Das derzeitige Gebührenmodell genüge nicht mehr den Anforderungen, um für die Zukunft eine akzeptable Tarifgestaltung bei einer qualitativ hochwertigen Abfallentsorgung zu gewährleisten, lautet die Begründung der Kreisverwaltung. Besonders vor dem Hintergrund, dass immer ausgefeiltere Standards bei der Abfall- und Umweltpolitik zu tendenziell steigenden Kosten führen, die der Kreis nicht beeinflussen könne. Und dies alles verschärft durch sinkende Einwohnerzahlen, so dass sich die Fixkosten auf weniger Schultern verteilen.

Das neue System soll deshalb den Verwaltungsaufwand spürbar verringern. Laut einer Prognose würde die Zahl der Schuldner auf rund 77 000 sinken. „Die Summe der Gebührenzahler“, erklärte Landrat Henry Graichen (CDU), „würde sich damit auf einen Schlag halbieren.“ Gewerbetreibende und Wochenendgrundstücke werden weiterhin mit rund 8000 Fällen kalkuliert. Die Masse der Grundstücke, die zu bescheiden sind, würde sich aber von jetzt rund 125 000 einzelnen Haushalten auf unter 70 000 Fälle verringern. Dies bringe erhebliche Einsparungen bei Personal- und Sachkosen mit sich. Auch auch das Aufkommen an Mahnbescheiden und Vollstreckungen würde sich die Neuregelung auswirken. Im untersuchten Jahr 2015 mussten immerhin 32 000 Mahnungen vom Kreis verschickt werden. Bei der Grundstücksveranlagung rechnet Econum mit deutlich weniger Fällen – nur noch rund 15 000. Auch die Zahl der Vollstreckungen würde von derzeit rund 16 500 jährlich auf unter 8000 zurückgehen, besagen Schätzungen.
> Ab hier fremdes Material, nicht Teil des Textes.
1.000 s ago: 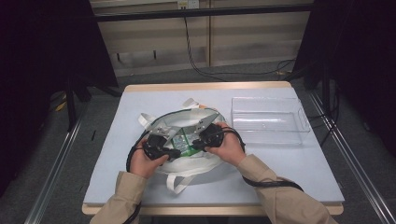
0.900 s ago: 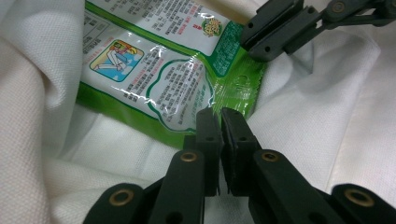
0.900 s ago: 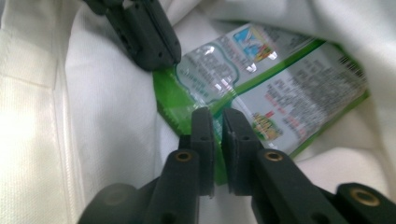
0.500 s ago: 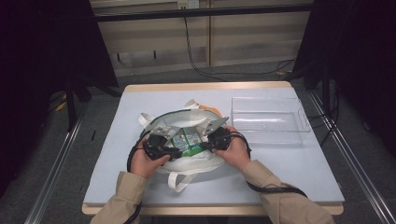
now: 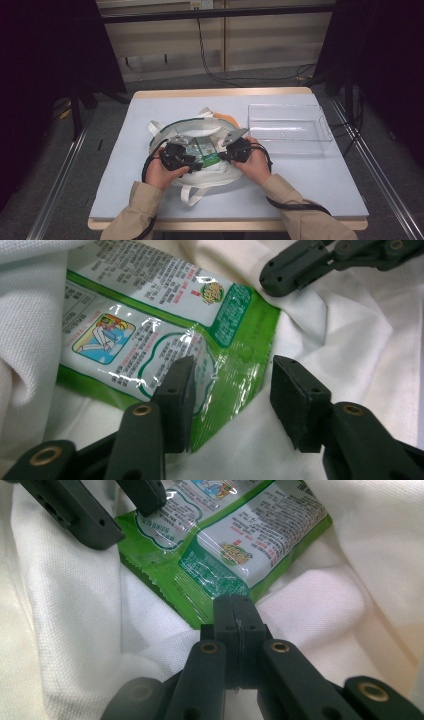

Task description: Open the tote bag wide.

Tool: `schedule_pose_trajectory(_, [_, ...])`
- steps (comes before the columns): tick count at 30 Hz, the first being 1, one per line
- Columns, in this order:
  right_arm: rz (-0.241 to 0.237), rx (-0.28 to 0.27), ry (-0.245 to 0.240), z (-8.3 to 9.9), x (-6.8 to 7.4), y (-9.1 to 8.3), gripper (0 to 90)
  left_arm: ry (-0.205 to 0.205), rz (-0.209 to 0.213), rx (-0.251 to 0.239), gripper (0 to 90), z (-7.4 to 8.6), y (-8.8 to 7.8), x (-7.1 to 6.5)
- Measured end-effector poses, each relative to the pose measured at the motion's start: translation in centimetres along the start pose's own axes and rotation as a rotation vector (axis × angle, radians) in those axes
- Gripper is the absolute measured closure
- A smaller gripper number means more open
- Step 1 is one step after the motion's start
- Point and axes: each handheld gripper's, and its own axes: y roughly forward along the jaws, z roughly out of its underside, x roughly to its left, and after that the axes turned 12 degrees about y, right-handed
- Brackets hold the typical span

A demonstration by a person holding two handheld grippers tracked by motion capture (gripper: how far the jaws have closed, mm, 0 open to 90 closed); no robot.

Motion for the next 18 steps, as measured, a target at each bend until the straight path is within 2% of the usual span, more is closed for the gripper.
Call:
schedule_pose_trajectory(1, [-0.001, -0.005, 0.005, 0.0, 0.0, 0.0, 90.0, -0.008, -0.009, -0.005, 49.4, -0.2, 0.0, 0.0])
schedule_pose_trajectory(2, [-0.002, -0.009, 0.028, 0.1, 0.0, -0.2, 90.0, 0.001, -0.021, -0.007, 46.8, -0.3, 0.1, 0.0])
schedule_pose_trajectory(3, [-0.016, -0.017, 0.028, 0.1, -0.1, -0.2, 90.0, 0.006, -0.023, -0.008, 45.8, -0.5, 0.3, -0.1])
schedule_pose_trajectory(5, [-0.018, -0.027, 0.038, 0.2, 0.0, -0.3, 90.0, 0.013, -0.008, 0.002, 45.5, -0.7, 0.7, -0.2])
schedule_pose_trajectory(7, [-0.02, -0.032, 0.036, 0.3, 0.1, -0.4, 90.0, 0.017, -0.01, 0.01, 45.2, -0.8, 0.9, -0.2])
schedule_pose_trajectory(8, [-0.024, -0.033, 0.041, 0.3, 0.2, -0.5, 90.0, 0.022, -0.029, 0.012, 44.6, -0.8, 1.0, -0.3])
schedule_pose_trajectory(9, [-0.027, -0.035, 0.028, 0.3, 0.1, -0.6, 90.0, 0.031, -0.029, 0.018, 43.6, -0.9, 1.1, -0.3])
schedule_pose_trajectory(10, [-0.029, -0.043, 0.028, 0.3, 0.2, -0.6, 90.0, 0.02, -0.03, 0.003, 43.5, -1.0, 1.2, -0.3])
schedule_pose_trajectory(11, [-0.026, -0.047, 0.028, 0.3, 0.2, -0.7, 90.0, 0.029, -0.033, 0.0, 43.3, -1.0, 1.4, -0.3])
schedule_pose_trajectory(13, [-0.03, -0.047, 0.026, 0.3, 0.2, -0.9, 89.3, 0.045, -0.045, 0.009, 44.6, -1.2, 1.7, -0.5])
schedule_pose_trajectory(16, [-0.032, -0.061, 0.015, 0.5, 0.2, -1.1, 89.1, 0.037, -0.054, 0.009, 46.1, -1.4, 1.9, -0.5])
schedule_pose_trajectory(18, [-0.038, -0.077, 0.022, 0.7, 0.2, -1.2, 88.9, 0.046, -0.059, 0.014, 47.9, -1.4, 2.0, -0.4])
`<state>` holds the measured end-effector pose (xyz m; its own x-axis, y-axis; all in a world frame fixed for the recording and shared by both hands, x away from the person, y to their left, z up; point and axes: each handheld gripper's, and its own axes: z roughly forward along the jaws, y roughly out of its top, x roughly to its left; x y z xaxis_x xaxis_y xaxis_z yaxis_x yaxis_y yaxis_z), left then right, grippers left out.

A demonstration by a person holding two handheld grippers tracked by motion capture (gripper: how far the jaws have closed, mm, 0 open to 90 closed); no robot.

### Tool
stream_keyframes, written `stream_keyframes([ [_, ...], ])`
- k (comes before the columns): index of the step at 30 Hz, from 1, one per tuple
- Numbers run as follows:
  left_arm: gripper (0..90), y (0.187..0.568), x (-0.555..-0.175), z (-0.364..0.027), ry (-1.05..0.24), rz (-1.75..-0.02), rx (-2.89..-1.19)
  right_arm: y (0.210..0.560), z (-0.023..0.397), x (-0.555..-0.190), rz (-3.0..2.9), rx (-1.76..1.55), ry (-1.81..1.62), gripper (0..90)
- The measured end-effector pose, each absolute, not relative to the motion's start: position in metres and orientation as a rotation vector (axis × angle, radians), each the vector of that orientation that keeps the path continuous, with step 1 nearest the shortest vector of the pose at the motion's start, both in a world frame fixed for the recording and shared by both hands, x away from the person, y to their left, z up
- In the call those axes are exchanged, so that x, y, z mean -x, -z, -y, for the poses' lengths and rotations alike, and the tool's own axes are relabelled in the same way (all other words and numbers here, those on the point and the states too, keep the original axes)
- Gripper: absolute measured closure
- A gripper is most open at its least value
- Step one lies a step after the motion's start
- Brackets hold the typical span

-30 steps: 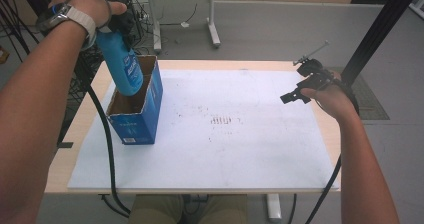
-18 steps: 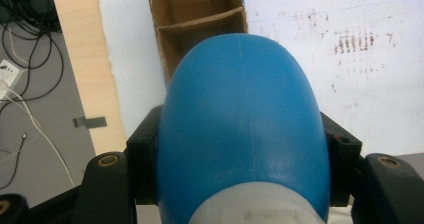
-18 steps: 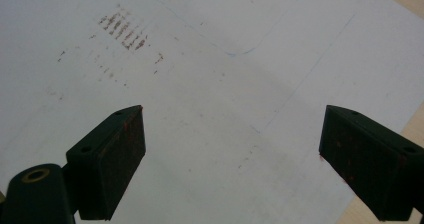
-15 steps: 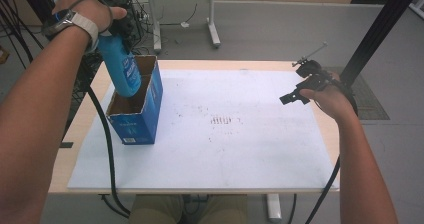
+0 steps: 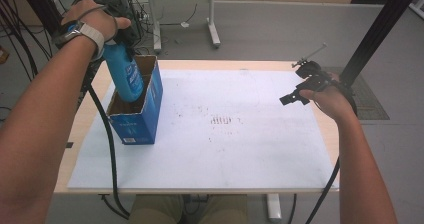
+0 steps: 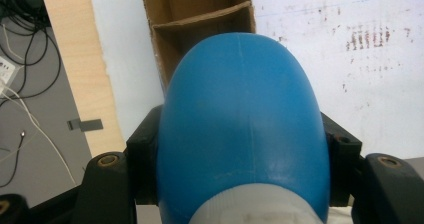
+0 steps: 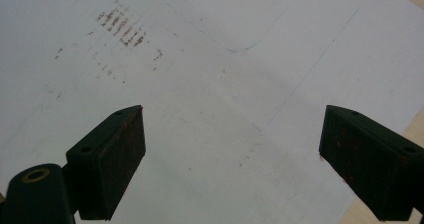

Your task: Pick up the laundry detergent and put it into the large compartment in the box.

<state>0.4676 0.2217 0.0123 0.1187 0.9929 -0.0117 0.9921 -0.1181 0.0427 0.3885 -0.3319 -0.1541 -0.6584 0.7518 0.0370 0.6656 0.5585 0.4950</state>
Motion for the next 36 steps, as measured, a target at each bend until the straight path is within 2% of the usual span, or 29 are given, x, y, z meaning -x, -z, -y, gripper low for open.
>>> stream_keyframes([
  [36, 37.5, 0.038, -0.473, -0.226, -0.011, -2.078, -2.323, 0.159, 0.334, -0.386, -2.614, -1.213, -0.714, 11.1],
])
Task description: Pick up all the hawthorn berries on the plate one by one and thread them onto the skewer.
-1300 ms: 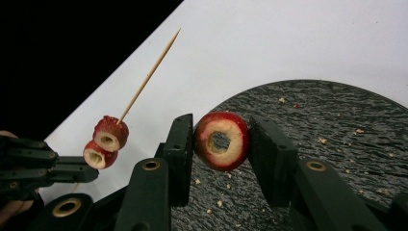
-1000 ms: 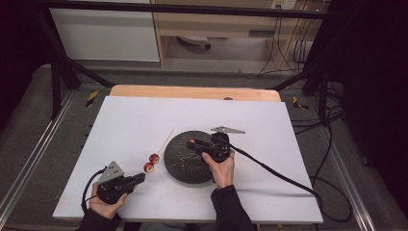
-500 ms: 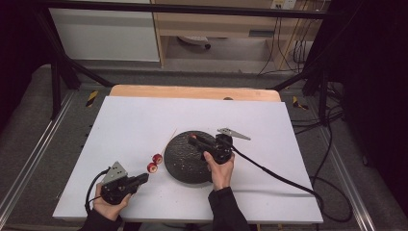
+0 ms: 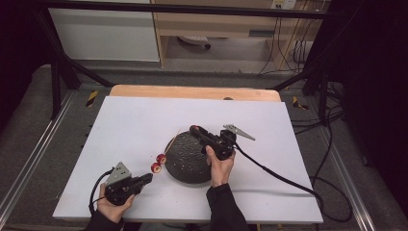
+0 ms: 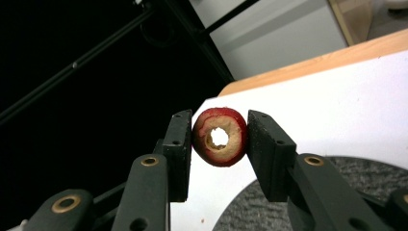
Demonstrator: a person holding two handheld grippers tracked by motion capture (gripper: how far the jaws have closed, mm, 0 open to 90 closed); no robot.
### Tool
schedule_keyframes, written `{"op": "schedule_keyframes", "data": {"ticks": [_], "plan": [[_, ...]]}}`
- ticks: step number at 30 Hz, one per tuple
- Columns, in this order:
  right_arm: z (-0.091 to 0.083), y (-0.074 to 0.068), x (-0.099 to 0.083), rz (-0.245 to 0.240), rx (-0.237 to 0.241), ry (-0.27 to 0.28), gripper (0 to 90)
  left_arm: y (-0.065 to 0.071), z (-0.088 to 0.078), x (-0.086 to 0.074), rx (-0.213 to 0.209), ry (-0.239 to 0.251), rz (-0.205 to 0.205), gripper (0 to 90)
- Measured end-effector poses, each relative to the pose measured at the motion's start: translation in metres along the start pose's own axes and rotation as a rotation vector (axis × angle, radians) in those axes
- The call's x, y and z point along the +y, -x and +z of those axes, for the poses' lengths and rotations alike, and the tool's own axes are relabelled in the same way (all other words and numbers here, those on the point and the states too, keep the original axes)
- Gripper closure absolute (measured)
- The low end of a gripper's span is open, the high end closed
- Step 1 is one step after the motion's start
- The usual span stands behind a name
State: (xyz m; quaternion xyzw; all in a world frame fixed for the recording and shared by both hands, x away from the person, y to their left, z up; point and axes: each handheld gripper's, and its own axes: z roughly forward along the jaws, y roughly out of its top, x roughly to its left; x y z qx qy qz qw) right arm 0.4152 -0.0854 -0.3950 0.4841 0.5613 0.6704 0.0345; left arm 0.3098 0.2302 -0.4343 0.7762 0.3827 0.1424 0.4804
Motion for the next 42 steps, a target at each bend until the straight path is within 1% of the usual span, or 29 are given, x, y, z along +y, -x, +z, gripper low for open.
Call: {"op": "schedule_keyframes", "data": {"ticks": [5,8,10,15,21,23,27,28,37,42], "plan": [[0.001,0.000,0.003,0.029,0.009,0.043,63.3,0.005,0.003,0.001,-0.005,0.002,0.004,88.2],[0.002,0.001,0.004,0.034,0.009,0.060,63.3,0.007,0.005,0.003,-0.006,0.007,0.006,88.1],[0.003,0.002,0.004,0.046,0.015,0.070,63.3,0.009,0.006,0.003,-0.007,0.009,0.007,88.1],[0.005,0.003,0.003,0.062,0.014,0.084,63.3,0.013,0.009,0.004,-0.011,0.009,0.010,88.1],[0.007,0.005,0.004,0.077,0.024,0.104,63.3,0.017,0.012,0.005,-0.021,0.011,0.014,88.1],[0.007,0.005,0.003,0.091,0.024,0.110,63.3,0.018,0.013,0.004,-0.023,0.013,0.014,88.1],[0.008,0.005,0.001,0.095,0.028,0.122,63.3,0.020,0.014,0.004,-0.025,0.009,0.013,88.1],[0.008,0.005,0.000,0.090,0.029,0.124,63.3,0.020,0.014,0.004,-0.025,0.011,0.013,88.1],[0.010,0.005,-0.004,0.118,0.039,0.134,63.3,0.022,0.016,0.005,-0.027,0.013,0.013,88.1],[0.010,0.004,-0.006,0.113,0.049,0.138,63.3,0.023,0.017,0.005,-0.024,0.015,0.008,88.1]]}}
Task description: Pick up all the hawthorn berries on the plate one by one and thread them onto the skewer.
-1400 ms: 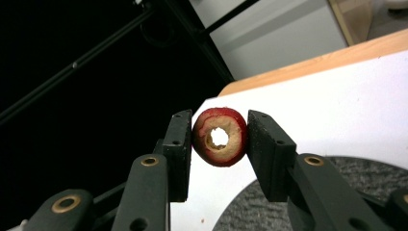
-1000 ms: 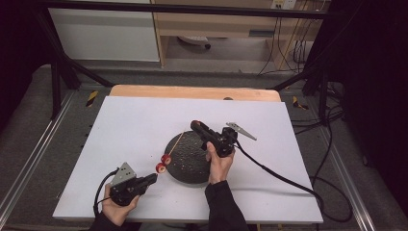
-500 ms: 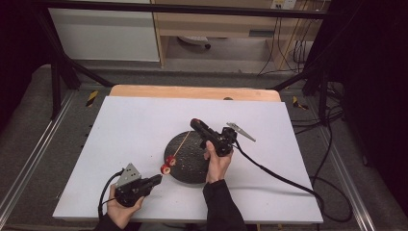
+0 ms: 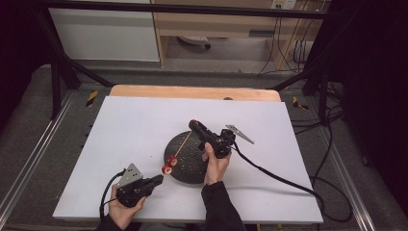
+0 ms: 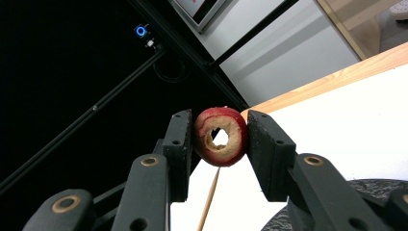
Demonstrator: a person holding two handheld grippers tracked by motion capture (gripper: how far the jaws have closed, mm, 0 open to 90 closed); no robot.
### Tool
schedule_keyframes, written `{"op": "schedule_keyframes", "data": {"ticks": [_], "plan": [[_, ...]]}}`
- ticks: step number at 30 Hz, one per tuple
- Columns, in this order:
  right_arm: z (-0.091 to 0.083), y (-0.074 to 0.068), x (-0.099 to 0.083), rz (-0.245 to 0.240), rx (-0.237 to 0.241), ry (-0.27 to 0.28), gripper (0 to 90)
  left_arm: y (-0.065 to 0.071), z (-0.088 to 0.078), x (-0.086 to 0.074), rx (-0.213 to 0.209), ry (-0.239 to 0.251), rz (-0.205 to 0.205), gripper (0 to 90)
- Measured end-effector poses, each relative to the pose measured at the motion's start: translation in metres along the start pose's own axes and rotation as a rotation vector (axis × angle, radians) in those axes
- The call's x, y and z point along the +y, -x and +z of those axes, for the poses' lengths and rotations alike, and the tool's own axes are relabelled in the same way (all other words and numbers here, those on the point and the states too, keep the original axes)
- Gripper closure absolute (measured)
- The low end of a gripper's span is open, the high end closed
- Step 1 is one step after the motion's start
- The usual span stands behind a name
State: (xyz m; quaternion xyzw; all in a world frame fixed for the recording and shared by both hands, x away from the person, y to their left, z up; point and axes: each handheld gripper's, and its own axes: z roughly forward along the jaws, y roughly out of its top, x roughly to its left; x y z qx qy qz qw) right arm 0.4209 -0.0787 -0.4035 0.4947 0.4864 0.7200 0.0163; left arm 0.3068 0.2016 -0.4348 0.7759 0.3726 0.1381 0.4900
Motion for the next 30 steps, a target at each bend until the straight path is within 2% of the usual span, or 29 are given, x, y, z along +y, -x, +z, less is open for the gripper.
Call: {"op": "schedule_keyframes", "data": {"ticks": [12,20,24,30], "plan": [[0.000,0.000,-0.003,0.014,0.014,0.005,63.3,0.006,0.005,0.002,0.020,0.033,-0.013,88.2],[0.000,-0.001,-0.005,0.026,0.014,0.008,63.4,0.010,0.011,0.007,0.031,0.044,-0.043,88.2],[-0.001,-0.001,-0.003,0.021,0.012,0.017,63.4,0.012,0.014,0.008,0.029,0.045,-0.052,88.3],[-0.002,-0.002,-0.001,0.013,0.013,0.019,63.6,0.014,0.013,0.009,0.050,0.058,-0.063,88.4]]}}
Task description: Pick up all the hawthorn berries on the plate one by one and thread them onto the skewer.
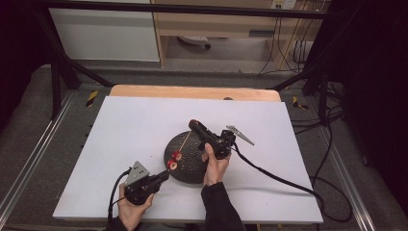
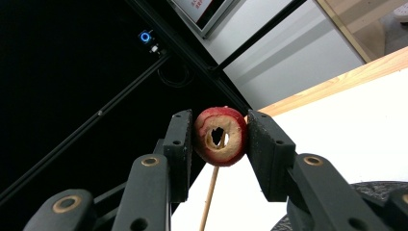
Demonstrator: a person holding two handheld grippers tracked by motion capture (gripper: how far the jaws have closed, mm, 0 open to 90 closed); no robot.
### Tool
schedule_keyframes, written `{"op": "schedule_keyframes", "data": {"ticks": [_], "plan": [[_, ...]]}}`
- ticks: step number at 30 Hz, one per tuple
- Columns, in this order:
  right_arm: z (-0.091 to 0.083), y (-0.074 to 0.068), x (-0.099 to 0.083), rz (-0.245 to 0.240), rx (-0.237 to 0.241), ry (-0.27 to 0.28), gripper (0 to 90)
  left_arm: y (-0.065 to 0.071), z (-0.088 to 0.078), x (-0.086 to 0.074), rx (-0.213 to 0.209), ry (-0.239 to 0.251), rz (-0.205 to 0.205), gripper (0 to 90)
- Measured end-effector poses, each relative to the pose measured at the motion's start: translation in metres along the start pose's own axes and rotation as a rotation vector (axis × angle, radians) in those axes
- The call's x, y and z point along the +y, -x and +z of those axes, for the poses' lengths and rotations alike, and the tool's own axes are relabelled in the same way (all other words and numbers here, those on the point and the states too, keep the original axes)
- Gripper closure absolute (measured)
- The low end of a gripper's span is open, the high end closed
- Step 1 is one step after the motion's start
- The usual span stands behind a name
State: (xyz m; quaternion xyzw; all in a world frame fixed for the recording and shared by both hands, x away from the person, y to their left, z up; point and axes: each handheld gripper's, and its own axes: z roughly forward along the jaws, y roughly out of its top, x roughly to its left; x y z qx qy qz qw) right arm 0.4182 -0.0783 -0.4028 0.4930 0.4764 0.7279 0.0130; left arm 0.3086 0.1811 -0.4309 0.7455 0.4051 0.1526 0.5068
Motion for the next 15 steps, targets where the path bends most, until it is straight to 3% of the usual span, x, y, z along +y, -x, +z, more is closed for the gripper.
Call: {"op": "schedule_keyframes", "data": {"ticks": [9,15], "plan": [[0.0017,0.0014,-0.0021,-0.001,-0.016,0.041,63.7,0.0077,0.0029,-0.0004,0.004,0.002,-0.038,88.4],[0.0011,0.0010,-0.0028,-0.008,-0.012,0.033,63.8,0.0089,0.0062,0.0004,0.010,-0.008,-0.055,88.4]]}}
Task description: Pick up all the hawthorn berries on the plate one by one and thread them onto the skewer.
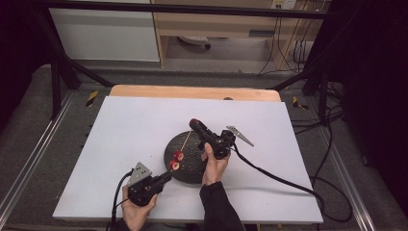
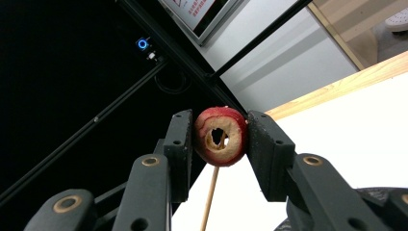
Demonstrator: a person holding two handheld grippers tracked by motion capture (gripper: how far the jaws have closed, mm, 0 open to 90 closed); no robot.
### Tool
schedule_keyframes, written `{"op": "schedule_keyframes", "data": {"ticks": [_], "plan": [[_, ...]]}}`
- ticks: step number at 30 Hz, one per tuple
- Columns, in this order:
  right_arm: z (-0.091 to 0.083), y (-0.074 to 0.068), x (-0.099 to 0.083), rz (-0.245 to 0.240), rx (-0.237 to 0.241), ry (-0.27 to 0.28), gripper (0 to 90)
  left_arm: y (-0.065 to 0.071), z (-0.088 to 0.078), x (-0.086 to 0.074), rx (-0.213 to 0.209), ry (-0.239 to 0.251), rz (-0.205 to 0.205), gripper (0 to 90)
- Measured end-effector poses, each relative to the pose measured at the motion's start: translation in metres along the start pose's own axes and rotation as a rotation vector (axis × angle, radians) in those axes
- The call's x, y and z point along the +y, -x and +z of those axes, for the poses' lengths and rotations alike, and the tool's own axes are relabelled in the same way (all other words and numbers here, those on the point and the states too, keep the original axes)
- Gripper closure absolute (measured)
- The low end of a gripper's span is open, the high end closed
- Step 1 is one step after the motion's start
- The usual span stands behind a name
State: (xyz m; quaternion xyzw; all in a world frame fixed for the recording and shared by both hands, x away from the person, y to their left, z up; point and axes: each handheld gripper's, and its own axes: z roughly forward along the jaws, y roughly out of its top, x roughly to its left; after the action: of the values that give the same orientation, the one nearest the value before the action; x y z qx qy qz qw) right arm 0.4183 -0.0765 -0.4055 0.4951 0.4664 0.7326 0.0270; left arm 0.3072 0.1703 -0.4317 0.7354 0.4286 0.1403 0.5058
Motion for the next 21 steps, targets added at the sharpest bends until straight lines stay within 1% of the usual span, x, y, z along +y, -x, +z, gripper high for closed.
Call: {"op": "schedule_keyframes", "data": {"ticks": [1,4,7,10,12,15,18,20,21], "plan": [[-0.0004,-0.0002,-0.0005,-0.002,-0.002,-0.001,63.8,0.0004,0.0012,-0.0002,-0.001,-0.002,-0.005,88.4],[-0.0012,-0.0011,-0.0003,-0.004,0.002,-0.005,63.9,0.0015,0.0034,0.0006,-0.004,-0.007,0.000,88.5],[-0.0018,-0.0015,0.0006,-0.010,-0.003,0.001,63.9,0.0023,0.0032,0.0031,-0.008,0.000,-0.003,88.5],[-0.0021,-0.0023,0.0020,0.001,-0.004,-0.005,64.0,0.0001,0.0036,0.0037,-0.001,-0.001,-0.004,88.5],[-0.0021,-0.0022,0.0023,0.007,-0.014,-0.012,64.1,-0.0011,0.0050,0.0037,0.002,-0.006,-0.004,88.5],[-0.0024,-0.0024,0.0028,0.021,-0.018,-0.028,64.2,-0.0012,0.0051,0.0041,0.002,-0.012,0.015,88.6],[-0.0019,-0.0020,0.0049,0.036,-0.006,-0.036,64.2,-0.0003,0.0043,0.0045,0.000,-0.008,0.031,88.6],[-0.0019,-0.0021,0.0066,0.042,-0.005,-0.043,64.1,-0.0002,0.0019,0.0061,0.005,-0.016,0.044,88.6],[-0.0019,-0.0022,0.0071,0.031,-0.009,-0.041,64.1,-0.0007,0.0005,0.0065,0.008,-0.020,0.048,88.6]]}}
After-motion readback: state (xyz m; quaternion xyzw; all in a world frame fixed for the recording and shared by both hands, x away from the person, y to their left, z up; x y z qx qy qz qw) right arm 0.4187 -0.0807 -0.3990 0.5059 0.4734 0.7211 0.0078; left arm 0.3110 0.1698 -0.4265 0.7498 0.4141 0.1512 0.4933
Für die Einführung des neuen Systems spreche außerdem, dass alle anderen Landkreise und kreisfreien Städte in Sachsen bereits nach diesem Modell verfahren würden, so der Landrat. „Jetzt geht es darum, sich vor allem mit den Wohnungsverwaltungen intensiv abzustimmen“, so Graichen. Die Großvermieter im Landkreis hätten bereits signalisiert, dass sie einen ausreichenden zeitlichen Vorlauf bräuchten, um die Abrechnung ihrer Betriebsnebenkosten anzupassen und vor allem auch die Mieter ausführlich zu informieren. Auch die Kommunalentsorgung Leipziger Land (Kell), auf die die Aufgaben des Amtes für Abfallwirtschaft erst kürzlich übertragen wurden, werden Daten-Vorarbeit zu leisten haben. Zudem müssen Satzungen geändert und für den gesamten Bestand an Mülltonnen neue Kundennummern vergeben werden. Auch eine neue Kalkulation der Gebühren sei erforderlich.